WHAT THE TASK ASKS:
Only one stretch of the listing below is wanted. Give it again exactly, from the line with "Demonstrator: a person" through the line with "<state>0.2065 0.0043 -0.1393".
----
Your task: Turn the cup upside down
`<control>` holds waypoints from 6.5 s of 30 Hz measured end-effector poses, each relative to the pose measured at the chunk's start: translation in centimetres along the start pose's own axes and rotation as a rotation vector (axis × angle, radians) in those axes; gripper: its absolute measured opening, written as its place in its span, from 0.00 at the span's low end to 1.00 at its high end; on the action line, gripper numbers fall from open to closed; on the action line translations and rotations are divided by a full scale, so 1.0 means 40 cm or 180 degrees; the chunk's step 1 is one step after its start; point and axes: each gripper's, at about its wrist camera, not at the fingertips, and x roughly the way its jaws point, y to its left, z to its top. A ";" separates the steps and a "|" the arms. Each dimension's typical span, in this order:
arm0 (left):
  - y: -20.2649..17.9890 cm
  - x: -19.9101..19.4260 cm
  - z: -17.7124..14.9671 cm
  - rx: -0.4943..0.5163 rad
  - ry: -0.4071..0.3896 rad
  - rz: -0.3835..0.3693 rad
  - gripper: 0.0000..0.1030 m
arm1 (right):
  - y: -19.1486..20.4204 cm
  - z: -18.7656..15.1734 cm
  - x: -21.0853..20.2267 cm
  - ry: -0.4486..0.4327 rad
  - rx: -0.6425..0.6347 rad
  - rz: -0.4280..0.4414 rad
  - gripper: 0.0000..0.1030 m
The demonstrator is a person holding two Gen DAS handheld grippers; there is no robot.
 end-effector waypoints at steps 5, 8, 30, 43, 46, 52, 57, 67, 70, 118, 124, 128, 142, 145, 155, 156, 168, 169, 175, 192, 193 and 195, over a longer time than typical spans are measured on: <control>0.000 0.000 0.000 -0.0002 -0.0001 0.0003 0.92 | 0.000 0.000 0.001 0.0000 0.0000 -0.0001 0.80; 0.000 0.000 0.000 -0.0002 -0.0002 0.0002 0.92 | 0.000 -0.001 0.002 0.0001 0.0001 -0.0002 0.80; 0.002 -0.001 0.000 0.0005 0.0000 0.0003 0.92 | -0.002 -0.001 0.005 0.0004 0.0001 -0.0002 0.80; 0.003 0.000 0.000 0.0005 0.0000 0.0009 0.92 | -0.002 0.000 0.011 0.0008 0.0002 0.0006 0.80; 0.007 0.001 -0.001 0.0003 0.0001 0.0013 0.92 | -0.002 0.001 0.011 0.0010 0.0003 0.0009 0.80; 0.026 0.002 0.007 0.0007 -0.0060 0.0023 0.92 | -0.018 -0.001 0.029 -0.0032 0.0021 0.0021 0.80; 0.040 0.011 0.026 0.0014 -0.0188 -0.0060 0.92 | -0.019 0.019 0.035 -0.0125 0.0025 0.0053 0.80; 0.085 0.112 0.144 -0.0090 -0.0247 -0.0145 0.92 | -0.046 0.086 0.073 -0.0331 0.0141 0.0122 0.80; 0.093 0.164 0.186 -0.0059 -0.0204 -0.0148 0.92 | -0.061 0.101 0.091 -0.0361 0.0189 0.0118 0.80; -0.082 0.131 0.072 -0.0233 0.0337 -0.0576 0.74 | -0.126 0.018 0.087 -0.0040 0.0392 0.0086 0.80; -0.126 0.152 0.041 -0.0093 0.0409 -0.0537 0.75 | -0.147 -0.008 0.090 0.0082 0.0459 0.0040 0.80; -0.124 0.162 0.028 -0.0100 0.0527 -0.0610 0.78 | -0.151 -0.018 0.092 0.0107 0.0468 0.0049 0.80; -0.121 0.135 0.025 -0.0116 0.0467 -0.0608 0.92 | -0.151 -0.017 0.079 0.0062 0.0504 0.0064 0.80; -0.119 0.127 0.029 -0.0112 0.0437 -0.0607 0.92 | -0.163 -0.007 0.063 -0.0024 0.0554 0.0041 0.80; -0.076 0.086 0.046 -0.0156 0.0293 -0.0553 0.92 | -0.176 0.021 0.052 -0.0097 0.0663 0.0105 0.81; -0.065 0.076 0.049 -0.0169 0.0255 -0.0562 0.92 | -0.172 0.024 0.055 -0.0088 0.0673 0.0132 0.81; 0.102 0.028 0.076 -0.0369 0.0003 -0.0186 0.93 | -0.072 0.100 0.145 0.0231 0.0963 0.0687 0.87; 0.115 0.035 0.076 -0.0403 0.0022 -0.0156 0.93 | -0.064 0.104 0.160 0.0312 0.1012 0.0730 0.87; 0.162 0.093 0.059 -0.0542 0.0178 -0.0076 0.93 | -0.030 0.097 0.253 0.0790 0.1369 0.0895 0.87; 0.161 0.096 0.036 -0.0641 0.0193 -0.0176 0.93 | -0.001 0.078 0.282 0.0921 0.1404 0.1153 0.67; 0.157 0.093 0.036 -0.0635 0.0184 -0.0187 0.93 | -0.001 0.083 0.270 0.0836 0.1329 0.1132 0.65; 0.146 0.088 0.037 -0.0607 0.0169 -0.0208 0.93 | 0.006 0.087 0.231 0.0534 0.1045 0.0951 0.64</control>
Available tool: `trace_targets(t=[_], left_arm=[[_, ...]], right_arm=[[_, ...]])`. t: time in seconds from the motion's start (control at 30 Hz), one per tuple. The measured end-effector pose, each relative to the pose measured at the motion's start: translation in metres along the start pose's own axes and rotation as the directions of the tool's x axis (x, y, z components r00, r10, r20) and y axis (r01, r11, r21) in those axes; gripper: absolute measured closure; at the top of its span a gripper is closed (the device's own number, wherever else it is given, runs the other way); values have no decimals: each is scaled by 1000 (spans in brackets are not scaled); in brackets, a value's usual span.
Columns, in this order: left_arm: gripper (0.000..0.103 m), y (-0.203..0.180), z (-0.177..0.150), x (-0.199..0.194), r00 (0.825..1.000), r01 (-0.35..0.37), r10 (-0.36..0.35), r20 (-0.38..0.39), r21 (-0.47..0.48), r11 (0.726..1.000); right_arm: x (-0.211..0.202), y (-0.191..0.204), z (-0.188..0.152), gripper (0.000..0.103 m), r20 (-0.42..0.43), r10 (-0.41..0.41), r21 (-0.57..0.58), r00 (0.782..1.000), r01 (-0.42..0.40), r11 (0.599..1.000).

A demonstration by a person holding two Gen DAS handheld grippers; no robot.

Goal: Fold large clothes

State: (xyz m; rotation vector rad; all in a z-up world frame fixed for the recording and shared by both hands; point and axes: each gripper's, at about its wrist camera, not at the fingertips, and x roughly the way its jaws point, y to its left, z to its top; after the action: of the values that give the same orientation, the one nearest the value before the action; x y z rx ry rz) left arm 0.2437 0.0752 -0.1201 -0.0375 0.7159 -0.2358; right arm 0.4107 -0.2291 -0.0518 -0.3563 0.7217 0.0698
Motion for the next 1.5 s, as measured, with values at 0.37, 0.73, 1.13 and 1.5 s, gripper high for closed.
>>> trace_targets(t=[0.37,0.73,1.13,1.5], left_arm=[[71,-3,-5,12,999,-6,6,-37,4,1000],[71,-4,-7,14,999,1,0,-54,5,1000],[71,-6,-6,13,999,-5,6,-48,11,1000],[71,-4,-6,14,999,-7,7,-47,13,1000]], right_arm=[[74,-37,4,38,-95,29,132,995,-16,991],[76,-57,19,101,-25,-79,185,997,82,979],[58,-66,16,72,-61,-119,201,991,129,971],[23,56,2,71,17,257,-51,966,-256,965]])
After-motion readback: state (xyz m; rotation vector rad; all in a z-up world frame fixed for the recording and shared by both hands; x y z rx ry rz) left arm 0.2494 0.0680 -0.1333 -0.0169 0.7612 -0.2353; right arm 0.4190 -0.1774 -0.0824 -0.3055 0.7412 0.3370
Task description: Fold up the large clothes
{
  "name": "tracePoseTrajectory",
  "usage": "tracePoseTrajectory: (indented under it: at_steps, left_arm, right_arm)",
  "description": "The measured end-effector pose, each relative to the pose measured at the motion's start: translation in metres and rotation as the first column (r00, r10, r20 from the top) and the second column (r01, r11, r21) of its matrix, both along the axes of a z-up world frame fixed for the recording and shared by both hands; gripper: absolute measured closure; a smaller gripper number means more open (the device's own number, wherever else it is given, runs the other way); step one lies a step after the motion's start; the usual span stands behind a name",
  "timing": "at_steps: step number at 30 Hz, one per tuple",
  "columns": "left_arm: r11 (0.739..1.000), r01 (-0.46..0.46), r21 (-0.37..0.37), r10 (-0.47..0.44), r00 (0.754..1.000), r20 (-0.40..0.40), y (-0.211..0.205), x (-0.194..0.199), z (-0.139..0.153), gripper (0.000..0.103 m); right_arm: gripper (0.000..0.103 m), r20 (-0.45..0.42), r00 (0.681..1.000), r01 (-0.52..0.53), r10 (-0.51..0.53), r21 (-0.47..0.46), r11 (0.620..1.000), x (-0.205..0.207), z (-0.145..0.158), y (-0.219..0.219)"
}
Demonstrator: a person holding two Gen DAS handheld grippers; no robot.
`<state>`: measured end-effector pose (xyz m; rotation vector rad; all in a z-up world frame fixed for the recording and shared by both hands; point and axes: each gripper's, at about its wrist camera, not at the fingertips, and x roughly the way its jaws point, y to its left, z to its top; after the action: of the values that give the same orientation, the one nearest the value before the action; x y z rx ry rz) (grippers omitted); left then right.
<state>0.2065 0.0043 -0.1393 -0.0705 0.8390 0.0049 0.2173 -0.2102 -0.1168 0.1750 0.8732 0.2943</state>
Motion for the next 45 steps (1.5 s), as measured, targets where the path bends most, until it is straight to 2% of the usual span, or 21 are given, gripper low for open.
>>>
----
RESULT FOR THIS TASK:
Demonstrator: a person holding two Gen DAS handheld grippers; no robot.
`<state>`: measured end-effector pose (xyz m; rotation vector rad; all in a z-up world frame fixed for the recording and shared by both hands; point and axes: each gripper's, at about its wrist camera, not at the fingertips, and x roughly the way its jaws point, y to its left, z to its top; after the action: of the values that give the same orientation, the one nearest the value before the action; x y z rx ry rz) (grippers omitted); left then right.
<state>0.2065 0.0043 -0.1393 -0.0705 0.8390 0.0049 0.2173 -0.2102 -0.1168 0.1750 0.8732 0.2943</state>

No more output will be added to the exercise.